The core engine is MVC in Lua/Gideros and maintains rendering viewports using 4 UIWebViews and the minor UITabView Gideros OpenGL viewport. There's a templating manager using Lustache to generate the UIWebView content on the fly. It also uses Zurb Foundation 4 framework for a lot of the layout widgets. I'm pretty pleased with how it turned out considering that the development cycle was less than two week. Also the app submission/review process was a personal record for me. I submitted it a few days before iOS7's release and the app was approved in less than 24 hours! I suspect they approved *A LOT* of iOS7 apps that week! (-;
This type of MVC architecture where the model and controllers are in Lua and the views are a mix of WebKit and OpenGL works far better for me than an full webapp engine in JavaScript like the PhoneGap approach. For one thing, it's far easier to debug a Gideros app than a JavaScript app running on a device! Also, I don't have to worry about performance as much as an app fully living in webkit, since (from Lua) I tear down and reinstantiate webkit viewports on the fly, so memory consumption is kept under control. That said - the memory consumption of this app (around 70MB) is around twice that of the older pure Objective-C codebase. But the rapid development time is far worth the cost in running better on the newer devices. It runs fine down to an iPad 2 (it's a bit too slow on 3GS, but I can live with that.)
This enterprise app https://itunes.apple.com/app/photosentinel-viewer/id680404511?mt=8 uses a mix of UIWebViews and OpenGL (especially for the camera zooms on the time-lapse photos.) It was developed over a very long period due to personal illness, but despite the drawn out development cycle, again I'm happy with how it integrates into a cohesive user experience. Webkit provides a lot of bonuses (like all the UI widgets) that I don't have to rebuild in Gideros/OpenGL.

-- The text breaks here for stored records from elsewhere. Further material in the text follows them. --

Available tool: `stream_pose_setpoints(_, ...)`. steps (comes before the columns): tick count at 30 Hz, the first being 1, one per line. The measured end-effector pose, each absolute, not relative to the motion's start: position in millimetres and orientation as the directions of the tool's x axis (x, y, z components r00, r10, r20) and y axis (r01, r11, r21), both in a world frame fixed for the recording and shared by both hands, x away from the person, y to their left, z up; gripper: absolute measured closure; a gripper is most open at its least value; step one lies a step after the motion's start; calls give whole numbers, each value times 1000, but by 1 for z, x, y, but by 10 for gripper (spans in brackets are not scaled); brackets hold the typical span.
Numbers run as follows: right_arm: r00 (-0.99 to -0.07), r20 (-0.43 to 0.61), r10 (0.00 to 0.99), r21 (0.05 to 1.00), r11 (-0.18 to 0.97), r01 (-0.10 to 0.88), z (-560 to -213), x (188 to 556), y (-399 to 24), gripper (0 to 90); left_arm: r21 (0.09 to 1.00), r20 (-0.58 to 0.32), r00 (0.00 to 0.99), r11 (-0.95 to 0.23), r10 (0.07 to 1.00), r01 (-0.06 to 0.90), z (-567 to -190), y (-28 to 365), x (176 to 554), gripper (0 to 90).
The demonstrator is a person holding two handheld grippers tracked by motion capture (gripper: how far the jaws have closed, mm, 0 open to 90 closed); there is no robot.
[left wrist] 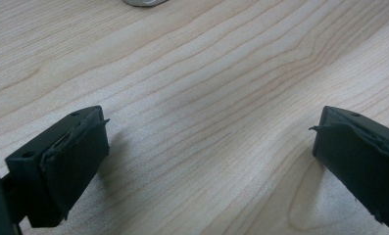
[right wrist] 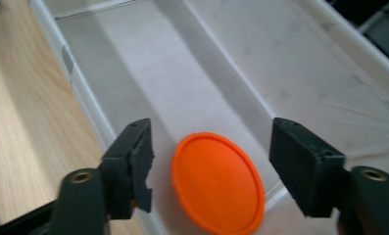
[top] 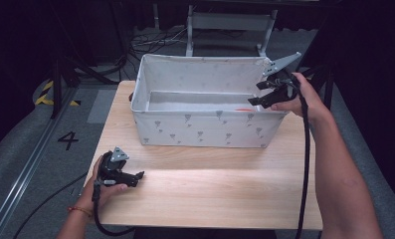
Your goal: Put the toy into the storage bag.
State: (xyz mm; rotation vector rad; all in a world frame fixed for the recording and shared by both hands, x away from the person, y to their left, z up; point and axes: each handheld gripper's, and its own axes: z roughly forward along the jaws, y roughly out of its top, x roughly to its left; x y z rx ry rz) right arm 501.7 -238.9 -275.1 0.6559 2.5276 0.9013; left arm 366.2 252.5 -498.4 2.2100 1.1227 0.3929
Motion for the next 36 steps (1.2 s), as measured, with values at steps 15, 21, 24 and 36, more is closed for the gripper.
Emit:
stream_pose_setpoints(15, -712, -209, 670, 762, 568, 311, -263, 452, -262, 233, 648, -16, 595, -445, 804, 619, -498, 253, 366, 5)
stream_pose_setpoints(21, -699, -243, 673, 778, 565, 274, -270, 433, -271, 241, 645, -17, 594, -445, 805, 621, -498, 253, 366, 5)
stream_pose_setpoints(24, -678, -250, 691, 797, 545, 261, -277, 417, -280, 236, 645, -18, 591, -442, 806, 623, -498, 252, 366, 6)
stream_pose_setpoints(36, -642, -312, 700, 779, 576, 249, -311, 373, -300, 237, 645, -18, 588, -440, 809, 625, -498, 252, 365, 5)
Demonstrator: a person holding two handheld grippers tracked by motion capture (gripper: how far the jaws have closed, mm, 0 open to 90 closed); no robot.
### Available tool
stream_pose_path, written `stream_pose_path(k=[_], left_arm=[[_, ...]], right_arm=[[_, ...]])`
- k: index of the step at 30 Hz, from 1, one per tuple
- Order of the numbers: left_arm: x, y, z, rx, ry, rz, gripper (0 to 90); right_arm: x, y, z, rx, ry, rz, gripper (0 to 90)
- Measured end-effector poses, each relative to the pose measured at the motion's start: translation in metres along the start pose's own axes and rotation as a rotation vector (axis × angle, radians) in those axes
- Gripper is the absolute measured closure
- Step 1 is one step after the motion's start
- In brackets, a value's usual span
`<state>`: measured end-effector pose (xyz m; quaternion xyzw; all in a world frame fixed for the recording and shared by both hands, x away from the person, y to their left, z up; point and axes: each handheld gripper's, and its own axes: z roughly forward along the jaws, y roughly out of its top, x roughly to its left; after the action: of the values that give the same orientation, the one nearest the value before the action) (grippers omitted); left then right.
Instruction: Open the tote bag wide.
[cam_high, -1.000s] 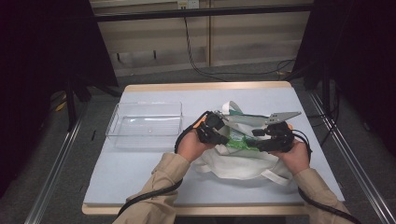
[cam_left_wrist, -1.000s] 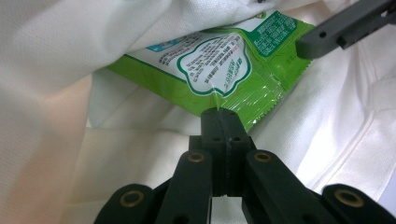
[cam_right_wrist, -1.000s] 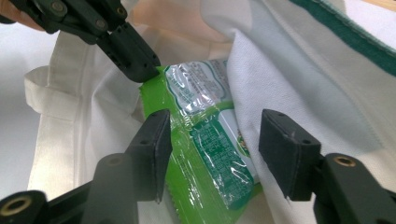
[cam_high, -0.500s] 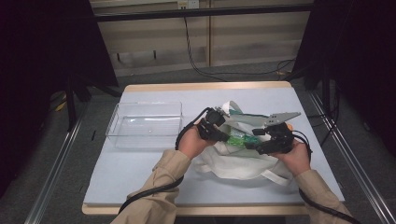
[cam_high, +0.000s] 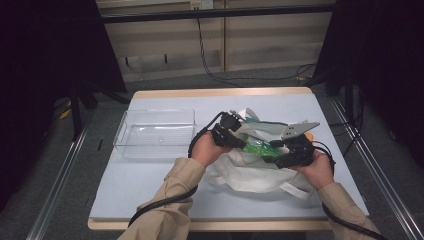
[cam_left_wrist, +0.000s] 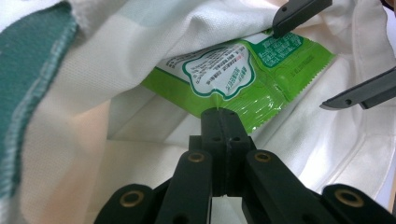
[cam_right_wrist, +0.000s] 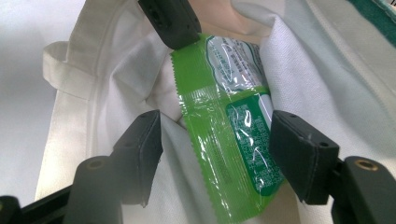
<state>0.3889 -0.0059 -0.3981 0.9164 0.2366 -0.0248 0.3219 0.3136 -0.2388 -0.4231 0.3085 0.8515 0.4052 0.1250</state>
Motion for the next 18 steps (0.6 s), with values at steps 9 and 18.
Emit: stream_pose_path(k=[9, 18], left_arm=[[0.003, -0.0001, -0.0012, -0.001, -0.002, -0.012, 90.0], [0.0011, 0.0013, -0.0019, -0.01, -0.004, -0.021, 90.0]], right_arm=[[0.0029, 0.001, 0.0023, 0.006, -0.009, -0.048, 31.4], [0.0016, 0.0014, 0.003, 0.001, -0.036, -0.072, 35.5]])
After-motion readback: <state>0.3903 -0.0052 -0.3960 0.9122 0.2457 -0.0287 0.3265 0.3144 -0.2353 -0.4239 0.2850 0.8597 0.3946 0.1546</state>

Overall, I'm pretty happy with the state of HTML development on iOS7 given my hybrid Gideros/custom plugins/Webkit approach. (So happy that I can whip up whatever I need in Gideros compared to Corona where I was hassling Carlos for many many months for needed functionality.) I'm excited to use the newer technologies like the advanced CSS layouts over the coming months. The new look&feel of the Safari Preview for debugging is also excellent and far easier to use than the Safari built into ML.
Best,
- Ian
Thanks for sharing your experience with using Chinese with this plugin.
I'm going to need it soon for japanese texts.
Many thanks (-;
- Ian
スタートアップウィークエンドとは?
スタートアップウィークエンドは世界の各地で行われ、高いモチベーションの開発者たちをはじめビジネスマネージャーたち、スタートアップに熱意を持つ人々、マーケティング専門家やグラフィックアーチストたちが集まりコミュニティ及び会社やプロジェクトを築き上げる三日間のイベントです。 それは熱意とスキルを持っている人々とつながる為にもすばらしい機会ですし、あなたのアイデアを実現する為の創業の仲間たちが見つかるかもしれません。
Here it is attached. It sounds a bit choppy in places with phonemes being intercut with other sounds … since I don't speak Japanese, I can't tell how correct it is, but it doesn't sound "right" to me. I'll leave it up to your expert opinion. (This is my iPhone 5 speaking the text using iOS 7.0.2).
For what it's worth, I *think* it sounds better pronounced in Xcode's iOS Simulator, so perhaps Apple have swapped a better Japanese library in there that 'may' be what the iPhone 5S contains? I'm just speculating. I don't know.
Let me know what you think! Thank you for your help.
- Ian
Unfortunately, overall this is not good.
However, from 00:17 to 00:30 and 00:40 to 00:43, it was really encouraging. Those parts are up to the level I would consider as acceptable (or better).